Officiellement, du côté de Transdev, on étudie les conditions de l’attribution. « Les régions doivent être attentives au fait qu’il y ait aussi de la place pour les nouveaux entrants et ne pas les décourager, jugeait son P-DG Thierry Mallet lors d’une conférence de presse le 21 mars. Il faut donc que les nouveaux opérateurs soient assurés qu’ils ont bien les mêmes conditions de jeu sur le terrain que la SNCF.  » Transdev pointe en particulier les frais de pré-opération propres aux nouveaux entrants, comme la constitution d’un stock de pièces détachées pour assurer la maintenance des trains. « C’est un élément important que le client doit prendre en compte, ajoutait Thierry Mallet. Dans les Hauts-de-France, ce stock représente un investissement de 15 millions d’euros et SNCF Voyageurs, qui opère le matériel roulant, en avait déjà un constitué. »

Un recours n’est pas exclu pour l’étoile d’Amiens. Transdev en a déjà déposé deux, en octobre 2022 puis en février 2023, auprès du Tribunal administratif de Bordeaux pour contester le renouvellement de Keolis comme concessionnaire du réseau bordelais de transports en commun. Il a aussi réclamé, selon nos informations, le détail des offres remises à la Métropole de Toulon, qui a finalement préféré, en début d’année, ne pas le renouveler pour l’exploitation du réseau de bus Mistral. La Métropole, présidée par Hubert Falco, a attribué le marché à la RATP.
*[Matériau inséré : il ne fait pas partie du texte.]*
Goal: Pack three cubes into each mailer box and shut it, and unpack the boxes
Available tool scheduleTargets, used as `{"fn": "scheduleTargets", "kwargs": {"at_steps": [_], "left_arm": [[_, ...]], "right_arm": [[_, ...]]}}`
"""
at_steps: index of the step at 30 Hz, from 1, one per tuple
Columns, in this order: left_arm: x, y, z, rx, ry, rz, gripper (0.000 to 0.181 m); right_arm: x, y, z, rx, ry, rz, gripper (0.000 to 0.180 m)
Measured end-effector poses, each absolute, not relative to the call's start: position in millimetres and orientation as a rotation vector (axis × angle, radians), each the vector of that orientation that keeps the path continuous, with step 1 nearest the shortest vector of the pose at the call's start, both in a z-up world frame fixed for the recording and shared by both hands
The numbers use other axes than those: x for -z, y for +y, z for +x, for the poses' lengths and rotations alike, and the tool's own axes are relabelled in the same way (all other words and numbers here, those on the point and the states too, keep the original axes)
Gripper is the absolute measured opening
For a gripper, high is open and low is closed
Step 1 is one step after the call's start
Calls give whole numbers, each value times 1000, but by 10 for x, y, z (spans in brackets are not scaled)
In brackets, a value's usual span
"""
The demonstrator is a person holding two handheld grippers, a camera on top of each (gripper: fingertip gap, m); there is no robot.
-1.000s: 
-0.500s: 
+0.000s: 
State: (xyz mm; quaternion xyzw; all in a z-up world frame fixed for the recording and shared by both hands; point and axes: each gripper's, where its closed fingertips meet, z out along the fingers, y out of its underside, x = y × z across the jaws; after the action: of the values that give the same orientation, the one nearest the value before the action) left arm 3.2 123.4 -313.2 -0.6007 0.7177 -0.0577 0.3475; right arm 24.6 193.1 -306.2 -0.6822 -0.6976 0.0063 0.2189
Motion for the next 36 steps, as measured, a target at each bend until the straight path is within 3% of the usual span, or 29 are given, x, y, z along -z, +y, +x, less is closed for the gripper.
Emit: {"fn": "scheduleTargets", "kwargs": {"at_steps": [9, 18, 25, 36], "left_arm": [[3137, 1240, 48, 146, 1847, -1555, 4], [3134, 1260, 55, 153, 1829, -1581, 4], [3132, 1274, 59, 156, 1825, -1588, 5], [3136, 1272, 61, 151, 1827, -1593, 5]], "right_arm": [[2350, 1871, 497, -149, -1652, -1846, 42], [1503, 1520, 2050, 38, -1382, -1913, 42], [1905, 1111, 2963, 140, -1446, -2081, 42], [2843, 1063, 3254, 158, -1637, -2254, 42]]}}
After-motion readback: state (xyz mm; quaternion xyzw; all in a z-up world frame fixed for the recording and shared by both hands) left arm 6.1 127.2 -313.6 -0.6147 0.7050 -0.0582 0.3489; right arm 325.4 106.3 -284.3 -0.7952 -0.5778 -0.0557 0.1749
Face à ces déconvenues, le groupe de Thierry Mallet réfléchit à ajuster ses ambitions dans l’Hexagone. Il reste, certes, en course pour l’attribution de cinq lignes TER de la région Pays de la Loire. Mais nombreux en interne jugent que le marché devrait lui échapper, face à la concurrence de SNCF Voyageurs et de la RATP qui candidate via Régionéo, sa joint-venture avec Getlink. « La présidente de la région, Christelle Morançais, est une proche du pouvoir, craint une source au fait des dossiers. Il ne serait pas étonnant qu’elle s’entende avec l’ex-Premier ministre Jean Castex (ndlr : aujourd’hui à la tête de la RATP) ». Un grand oral, où les candidats présenteront leurs offres définitives, est prévu en mai.

Face à des perspectives de développement difficiles en France, Transdev va chercher la croissance à l’international. « On ne rencontre pas ces problèmes de concurrence en Allemagne, en Suède ou aux États-Unis », remarque un dirigeant. La part du chiffre d’affaires réalisé en France a baissé de 38 % en 2019 à 35 % pour l’exercice 2022. Et Transdev vient de boucler en mars l’acquisition de First Transit, un grand exploitant de lignes de bus aux États-Unis. L’opération fera passer de 1,1 milliard d’euros à 2,4 milliards son chiffre d’affaires aux États-Unis. Un niveau équivalent à celui réalisé en France par la filiale de la Caisse des dépôts. « Coincé entre la SNCF et la RATP, Transdev limite les frais en France et pousse les feux à l’international où les perspectives de croissance sont meilleures », juge un bon observateur du secteur.